Le package boue, pluie, grêle et descentes dans la neige au programme
Qu’en sera-t-il dans cette course iséroise où personne n’a encore su conclure ne serait-ce que trois tours sur cinq dans les temps ? La boue, la pluie, la grêle et des descentes assez dingues dans la neige n’ont pas vraiment aidé les 39 participants cette année. « On ne peut quasiment jamais courir tant le parcours est technique, et avec un enchaînement incessant de montées et de descentes. Il faut vraiment avoir envie d’en baver », explique JD Barth, qui a conclu sa première boucle une heure trop tard (17 heures au lieu des 16 heures programmées pour rester dans les délais).
« Sur la ligne de départ, les rares coureurs croyant un peu pouvoir finir la course étaient des novices, confie Bertrand Lellouche, lui aussi éliminé après une première boucle hors délais lors des deux premières éditions [22 heures au lieu de 16 vendredi]. Le niveau a eu beau grimper par rapport à 2017, les meilleurs pouvaient juste ambitionner conclure trois tours. Chacun cherche surtout à voir jusqu’où il est capable d’aller. »
« J’ai vu des lutins sur les arbres et des feuilles se transformant en animaux »
Si ce coureur de 50 ans a conclu des redoutables courses d’ultra-trail comme l’UTMB, la Diagonale des Fous (La Réunion) et le Tor des Géants (330 km en Italie), il sait que la difficulté est encore tout autre ici, avec un seul ravitaillement tous les 60 km et surtout cette absence de balisage. « Le cerveau peut se reposer dans un ultra-trail, explique Bertrand Lellouche, auteur de l’ouvrage Trails et ultras mythiques. Là, on bouffe une énergie assez monstrueuse en devant gérer la navigation qui prend bien selon moi 25 % du temps total passé sur la course. »
C’est pourquoi de nombreux duos s’organisent « pour moins s’épuiser mentalement », comme Valéry Caussarieu et Laurent Gueraud l’ont fait pour vivre durant 40 heures l’aventure, jusqu’au milieu de leur deuxième nuit, au cœur de la forêt domaniale de Grande Chartreuse, non sans quelques hallucinations. « Avec le manque de sommeil, j’ai vu des lutins sur les arbres et des feuilles se transformant en animaux », a ainsi indiqué Laurent Gueraud au Dauphiné Libéré.
« Il faudra attendre un paquet d’années »
Alors, à quand un premier finisher dans ces conditions si extrêmes ? « Je trouve cette course presque plus difficile que la Barkley, lance Laurent Gueraud. Il faut courir régulièrement, sinon on ne passe pas la barrière horaire. Je ne sais pas qui fera les cinq tours… »

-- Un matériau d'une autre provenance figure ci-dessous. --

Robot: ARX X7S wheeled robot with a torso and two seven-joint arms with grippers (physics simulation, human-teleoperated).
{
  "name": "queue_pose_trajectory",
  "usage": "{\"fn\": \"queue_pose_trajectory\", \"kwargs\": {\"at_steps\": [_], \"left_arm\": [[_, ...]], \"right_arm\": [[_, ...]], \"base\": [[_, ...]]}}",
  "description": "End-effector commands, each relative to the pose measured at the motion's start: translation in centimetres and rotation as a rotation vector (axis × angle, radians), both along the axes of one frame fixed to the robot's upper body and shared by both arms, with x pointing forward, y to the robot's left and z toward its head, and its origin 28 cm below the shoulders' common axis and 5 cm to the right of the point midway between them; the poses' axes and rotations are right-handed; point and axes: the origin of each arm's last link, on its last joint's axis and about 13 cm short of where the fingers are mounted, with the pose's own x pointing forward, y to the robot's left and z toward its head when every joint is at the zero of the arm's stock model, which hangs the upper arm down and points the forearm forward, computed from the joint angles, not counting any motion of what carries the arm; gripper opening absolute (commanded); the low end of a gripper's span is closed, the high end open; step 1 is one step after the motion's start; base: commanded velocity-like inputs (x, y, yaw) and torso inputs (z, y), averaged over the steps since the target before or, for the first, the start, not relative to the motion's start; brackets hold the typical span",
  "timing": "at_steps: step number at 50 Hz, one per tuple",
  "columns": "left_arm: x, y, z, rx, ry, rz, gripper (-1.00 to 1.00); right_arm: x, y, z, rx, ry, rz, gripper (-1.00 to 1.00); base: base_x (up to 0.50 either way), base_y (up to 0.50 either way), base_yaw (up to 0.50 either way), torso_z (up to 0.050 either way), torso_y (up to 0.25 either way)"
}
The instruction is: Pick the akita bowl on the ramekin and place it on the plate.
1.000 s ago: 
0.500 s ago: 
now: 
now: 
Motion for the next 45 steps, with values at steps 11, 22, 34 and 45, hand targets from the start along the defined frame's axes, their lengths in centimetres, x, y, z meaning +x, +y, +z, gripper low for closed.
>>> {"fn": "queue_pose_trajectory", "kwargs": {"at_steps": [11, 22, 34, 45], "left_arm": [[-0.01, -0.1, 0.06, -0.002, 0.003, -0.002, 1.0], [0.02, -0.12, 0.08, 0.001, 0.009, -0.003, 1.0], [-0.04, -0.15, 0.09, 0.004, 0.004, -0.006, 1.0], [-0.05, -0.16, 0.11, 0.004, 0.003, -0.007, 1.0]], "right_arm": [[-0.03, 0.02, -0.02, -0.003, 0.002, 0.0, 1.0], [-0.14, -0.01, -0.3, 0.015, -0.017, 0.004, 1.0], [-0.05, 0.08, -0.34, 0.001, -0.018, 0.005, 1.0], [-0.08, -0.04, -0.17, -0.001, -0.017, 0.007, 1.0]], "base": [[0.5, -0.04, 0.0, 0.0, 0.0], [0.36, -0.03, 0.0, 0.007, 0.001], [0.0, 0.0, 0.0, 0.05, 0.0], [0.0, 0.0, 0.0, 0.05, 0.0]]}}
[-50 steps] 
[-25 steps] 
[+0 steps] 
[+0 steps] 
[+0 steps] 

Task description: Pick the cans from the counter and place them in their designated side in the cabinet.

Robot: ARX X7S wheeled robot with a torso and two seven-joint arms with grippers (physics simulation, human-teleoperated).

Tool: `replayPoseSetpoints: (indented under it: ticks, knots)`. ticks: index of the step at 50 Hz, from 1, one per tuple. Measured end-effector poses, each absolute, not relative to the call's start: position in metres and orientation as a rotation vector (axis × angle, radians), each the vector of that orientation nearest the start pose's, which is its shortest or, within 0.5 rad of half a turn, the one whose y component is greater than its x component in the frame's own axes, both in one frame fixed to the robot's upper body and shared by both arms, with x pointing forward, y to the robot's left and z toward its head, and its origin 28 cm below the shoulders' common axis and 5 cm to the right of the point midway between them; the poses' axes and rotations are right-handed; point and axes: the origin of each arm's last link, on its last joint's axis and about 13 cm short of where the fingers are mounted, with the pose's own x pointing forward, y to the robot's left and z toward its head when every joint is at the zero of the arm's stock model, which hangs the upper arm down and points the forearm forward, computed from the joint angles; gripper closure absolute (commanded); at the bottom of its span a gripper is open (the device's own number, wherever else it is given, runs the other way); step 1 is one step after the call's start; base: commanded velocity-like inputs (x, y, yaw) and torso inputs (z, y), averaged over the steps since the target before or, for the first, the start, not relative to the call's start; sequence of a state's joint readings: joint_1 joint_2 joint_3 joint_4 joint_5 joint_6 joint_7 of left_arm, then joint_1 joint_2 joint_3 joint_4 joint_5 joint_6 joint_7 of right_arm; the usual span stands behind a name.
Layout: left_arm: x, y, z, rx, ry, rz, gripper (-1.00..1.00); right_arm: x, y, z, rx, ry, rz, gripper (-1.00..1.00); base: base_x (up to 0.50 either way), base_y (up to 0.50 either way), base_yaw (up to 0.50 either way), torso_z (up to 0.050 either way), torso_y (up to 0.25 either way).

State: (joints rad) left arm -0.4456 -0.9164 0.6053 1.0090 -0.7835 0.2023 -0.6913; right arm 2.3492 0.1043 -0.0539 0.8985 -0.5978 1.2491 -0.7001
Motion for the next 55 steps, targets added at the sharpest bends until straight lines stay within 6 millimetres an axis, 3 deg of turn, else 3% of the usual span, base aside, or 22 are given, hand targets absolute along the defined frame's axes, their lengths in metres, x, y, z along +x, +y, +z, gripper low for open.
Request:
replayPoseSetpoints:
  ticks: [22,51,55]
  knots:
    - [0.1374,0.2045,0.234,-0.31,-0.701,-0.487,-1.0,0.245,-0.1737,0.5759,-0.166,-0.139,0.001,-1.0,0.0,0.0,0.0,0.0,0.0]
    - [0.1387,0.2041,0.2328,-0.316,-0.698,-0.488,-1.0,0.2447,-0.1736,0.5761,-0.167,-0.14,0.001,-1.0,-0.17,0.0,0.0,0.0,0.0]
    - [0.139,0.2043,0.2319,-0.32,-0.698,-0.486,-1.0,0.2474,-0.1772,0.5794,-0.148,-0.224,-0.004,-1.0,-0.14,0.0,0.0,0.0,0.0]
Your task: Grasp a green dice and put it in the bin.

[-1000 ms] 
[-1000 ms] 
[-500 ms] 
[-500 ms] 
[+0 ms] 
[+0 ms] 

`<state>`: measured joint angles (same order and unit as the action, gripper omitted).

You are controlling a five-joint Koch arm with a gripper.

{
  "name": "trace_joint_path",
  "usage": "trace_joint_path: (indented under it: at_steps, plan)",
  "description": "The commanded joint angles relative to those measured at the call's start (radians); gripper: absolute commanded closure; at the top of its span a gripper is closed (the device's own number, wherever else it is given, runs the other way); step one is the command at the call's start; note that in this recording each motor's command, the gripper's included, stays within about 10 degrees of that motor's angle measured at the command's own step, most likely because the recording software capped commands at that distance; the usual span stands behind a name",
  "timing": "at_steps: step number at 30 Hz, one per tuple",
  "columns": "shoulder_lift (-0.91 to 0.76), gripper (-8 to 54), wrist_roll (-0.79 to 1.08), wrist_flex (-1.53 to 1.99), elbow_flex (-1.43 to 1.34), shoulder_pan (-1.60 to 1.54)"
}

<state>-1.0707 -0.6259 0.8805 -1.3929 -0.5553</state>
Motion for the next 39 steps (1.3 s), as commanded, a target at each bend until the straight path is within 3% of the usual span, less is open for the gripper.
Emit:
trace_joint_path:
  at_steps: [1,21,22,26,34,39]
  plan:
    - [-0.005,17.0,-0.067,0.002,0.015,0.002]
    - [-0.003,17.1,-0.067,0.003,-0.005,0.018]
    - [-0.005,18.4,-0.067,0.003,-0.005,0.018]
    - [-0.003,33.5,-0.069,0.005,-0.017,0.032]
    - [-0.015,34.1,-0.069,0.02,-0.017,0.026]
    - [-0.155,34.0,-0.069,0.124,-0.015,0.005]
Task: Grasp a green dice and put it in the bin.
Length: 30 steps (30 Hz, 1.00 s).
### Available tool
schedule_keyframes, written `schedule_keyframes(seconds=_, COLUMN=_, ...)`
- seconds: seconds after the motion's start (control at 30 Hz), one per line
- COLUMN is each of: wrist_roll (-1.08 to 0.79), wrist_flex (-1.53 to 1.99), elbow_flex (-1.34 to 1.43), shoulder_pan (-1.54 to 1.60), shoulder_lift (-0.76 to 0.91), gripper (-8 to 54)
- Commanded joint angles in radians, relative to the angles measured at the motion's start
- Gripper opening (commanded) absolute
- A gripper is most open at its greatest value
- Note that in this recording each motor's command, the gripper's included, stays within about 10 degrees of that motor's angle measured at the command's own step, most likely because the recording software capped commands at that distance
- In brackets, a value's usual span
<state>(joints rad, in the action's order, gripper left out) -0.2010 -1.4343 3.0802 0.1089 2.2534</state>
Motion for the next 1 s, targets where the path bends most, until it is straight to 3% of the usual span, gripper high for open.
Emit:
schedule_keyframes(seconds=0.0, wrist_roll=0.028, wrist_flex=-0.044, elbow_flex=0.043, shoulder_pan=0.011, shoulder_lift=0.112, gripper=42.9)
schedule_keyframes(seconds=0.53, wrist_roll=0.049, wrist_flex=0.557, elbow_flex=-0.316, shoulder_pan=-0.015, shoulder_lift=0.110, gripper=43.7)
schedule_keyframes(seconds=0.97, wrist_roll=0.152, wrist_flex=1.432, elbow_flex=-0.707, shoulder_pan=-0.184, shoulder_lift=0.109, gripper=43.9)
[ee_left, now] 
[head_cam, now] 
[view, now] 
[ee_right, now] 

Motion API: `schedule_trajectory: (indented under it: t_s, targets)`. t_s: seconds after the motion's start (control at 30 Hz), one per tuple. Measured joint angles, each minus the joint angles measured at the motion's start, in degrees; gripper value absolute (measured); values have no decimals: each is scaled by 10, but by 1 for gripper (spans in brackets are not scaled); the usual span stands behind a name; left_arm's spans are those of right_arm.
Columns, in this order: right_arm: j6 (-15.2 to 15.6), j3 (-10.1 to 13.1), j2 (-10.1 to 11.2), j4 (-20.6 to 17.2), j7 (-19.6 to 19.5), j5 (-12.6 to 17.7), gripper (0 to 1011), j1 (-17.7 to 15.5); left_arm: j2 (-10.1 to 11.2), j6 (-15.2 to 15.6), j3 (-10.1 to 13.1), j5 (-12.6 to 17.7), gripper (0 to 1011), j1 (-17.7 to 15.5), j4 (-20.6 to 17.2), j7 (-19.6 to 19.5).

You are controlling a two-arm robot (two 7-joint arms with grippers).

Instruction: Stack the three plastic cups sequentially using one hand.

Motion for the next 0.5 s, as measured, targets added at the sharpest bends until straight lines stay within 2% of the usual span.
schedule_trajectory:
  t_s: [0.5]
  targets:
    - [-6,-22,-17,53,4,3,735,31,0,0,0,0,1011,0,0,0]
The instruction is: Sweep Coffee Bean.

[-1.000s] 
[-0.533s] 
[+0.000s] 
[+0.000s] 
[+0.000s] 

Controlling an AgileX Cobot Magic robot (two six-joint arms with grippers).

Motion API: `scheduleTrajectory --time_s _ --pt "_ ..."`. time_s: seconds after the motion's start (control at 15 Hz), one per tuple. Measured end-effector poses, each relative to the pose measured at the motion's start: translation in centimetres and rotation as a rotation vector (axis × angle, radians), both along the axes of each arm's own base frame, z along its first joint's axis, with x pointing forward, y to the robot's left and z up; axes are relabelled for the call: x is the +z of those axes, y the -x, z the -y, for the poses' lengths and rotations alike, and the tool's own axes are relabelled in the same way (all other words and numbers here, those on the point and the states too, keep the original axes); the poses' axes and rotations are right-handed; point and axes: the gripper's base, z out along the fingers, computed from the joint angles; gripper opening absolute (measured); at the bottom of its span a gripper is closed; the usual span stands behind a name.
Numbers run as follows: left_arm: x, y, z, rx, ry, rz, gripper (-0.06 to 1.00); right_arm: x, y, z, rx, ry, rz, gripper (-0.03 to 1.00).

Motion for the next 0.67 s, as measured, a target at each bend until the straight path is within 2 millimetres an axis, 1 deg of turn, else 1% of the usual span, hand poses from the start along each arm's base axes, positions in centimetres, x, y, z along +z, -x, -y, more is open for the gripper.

Un sentiment partagé par JD Barth : « Il faudra attendre un paquet d’années et peut-être l’arrivée de coureurs américains de niveau international. Ils sont plus habitués à être livrés à eux-mêmes que nous ». Bertrand Lellouche se fend d’un pronostic des plus précis : « J’imagine mal un vainqueur avant 2022. A moins qu’un Kilian Jornet ne débarque… »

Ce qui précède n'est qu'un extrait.